Exercise description
Pick each line that has "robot" out of the records.

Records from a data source
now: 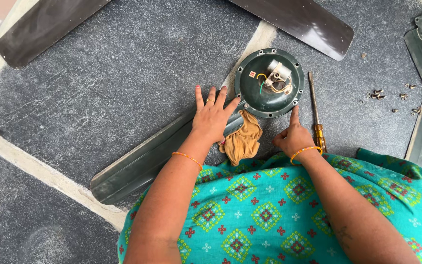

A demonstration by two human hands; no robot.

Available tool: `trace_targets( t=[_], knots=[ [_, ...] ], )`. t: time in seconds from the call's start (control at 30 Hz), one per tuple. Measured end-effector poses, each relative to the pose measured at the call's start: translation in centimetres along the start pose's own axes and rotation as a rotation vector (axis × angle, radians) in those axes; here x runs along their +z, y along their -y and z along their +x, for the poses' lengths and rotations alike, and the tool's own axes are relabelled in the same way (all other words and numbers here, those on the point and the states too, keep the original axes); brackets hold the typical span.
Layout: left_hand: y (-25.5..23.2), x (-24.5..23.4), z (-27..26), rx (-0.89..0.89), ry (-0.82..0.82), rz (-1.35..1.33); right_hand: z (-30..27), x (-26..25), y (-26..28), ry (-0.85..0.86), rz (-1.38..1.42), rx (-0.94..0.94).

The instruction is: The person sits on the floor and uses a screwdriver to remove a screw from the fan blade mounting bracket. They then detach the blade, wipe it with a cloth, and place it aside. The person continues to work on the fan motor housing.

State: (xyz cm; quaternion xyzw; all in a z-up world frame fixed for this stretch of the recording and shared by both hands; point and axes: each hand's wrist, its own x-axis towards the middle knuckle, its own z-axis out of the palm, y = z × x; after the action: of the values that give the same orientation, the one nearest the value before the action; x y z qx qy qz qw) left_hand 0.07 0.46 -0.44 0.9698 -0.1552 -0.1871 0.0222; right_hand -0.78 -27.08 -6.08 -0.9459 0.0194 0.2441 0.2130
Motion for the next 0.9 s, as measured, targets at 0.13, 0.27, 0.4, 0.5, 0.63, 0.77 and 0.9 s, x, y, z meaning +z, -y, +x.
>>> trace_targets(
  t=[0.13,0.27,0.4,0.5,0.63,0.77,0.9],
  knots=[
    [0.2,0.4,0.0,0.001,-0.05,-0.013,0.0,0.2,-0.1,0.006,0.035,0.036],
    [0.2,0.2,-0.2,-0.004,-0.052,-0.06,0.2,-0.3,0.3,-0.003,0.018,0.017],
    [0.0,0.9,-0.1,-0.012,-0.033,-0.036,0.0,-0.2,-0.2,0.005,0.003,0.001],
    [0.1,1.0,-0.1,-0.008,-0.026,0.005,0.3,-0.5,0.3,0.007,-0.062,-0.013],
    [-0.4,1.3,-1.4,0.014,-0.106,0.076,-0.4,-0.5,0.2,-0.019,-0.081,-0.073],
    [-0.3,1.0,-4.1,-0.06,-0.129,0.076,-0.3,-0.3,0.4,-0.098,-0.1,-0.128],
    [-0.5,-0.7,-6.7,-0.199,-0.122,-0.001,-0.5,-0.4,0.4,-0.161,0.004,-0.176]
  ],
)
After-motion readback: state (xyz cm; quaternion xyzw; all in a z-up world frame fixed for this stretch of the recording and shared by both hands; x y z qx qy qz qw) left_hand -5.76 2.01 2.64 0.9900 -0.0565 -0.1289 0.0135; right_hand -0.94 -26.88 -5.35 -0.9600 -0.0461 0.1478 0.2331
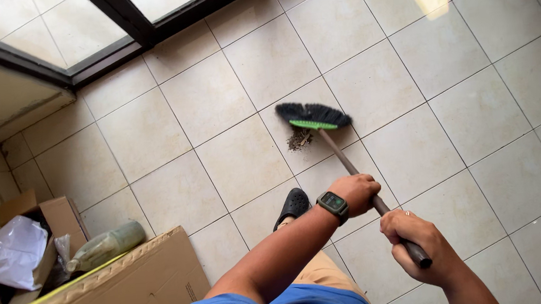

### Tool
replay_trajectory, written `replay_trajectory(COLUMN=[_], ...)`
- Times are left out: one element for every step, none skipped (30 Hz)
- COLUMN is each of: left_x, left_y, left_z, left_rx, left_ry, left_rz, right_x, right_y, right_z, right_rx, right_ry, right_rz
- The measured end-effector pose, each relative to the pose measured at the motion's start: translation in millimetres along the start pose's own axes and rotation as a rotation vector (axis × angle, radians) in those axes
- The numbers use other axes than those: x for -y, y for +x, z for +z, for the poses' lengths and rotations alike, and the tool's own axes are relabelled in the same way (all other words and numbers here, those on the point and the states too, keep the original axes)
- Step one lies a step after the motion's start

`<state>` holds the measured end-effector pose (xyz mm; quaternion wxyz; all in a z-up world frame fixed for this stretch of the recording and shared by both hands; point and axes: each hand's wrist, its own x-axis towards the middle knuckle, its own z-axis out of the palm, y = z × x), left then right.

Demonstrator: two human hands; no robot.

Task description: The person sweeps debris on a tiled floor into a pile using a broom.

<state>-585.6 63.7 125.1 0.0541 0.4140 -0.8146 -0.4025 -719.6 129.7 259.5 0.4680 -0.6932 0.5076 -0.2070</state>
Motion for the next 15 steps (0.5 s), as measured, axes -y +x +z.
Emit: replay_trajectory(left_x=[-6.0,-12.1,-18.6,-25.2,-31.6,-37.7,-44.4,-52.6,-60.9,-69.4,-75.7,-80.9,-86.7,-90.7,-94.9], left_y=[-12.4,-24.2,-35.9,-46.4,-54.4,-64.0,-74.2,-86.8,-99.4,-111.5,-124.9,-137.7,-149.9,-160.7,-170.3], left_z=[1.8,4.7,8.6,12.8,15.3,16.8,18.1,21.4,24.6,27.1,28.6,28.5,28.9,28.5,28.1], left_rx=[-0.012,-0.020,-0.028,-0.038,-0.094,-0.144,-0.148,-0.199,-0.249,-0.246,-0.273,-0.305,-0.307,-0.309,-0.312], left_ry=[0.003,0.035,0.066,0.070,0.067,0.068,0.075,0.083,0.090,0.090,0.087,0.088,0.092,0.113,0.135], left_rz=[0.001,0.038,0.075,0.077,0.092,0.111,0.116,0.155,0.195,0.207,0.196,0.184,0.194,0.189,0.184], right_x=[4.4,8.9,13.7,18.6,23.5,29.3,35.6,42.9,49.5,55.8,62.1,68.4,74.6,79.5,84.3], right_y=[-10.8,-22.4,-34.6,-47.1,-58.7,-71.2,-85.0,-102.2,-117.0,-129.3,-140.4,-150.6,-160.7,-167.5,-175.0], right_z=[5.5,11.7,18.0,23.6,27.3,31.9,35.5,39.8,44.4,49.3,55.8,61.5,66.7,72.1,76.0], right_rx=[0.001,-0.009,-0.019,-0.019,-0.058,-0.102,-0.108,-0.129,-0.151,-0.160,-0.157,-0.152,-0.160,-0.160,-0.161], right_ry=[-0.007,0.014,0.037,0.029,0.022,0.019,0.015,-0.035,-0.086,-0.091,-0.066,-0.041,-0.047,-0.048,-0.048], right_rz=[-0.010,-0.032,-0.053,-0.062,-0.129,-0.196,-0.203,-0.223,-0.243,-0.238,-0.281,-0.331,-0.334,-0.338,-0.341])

Output of the exercise
A demonstration by two human hands; no robot.
Demonstrator: two human hands; no robot.

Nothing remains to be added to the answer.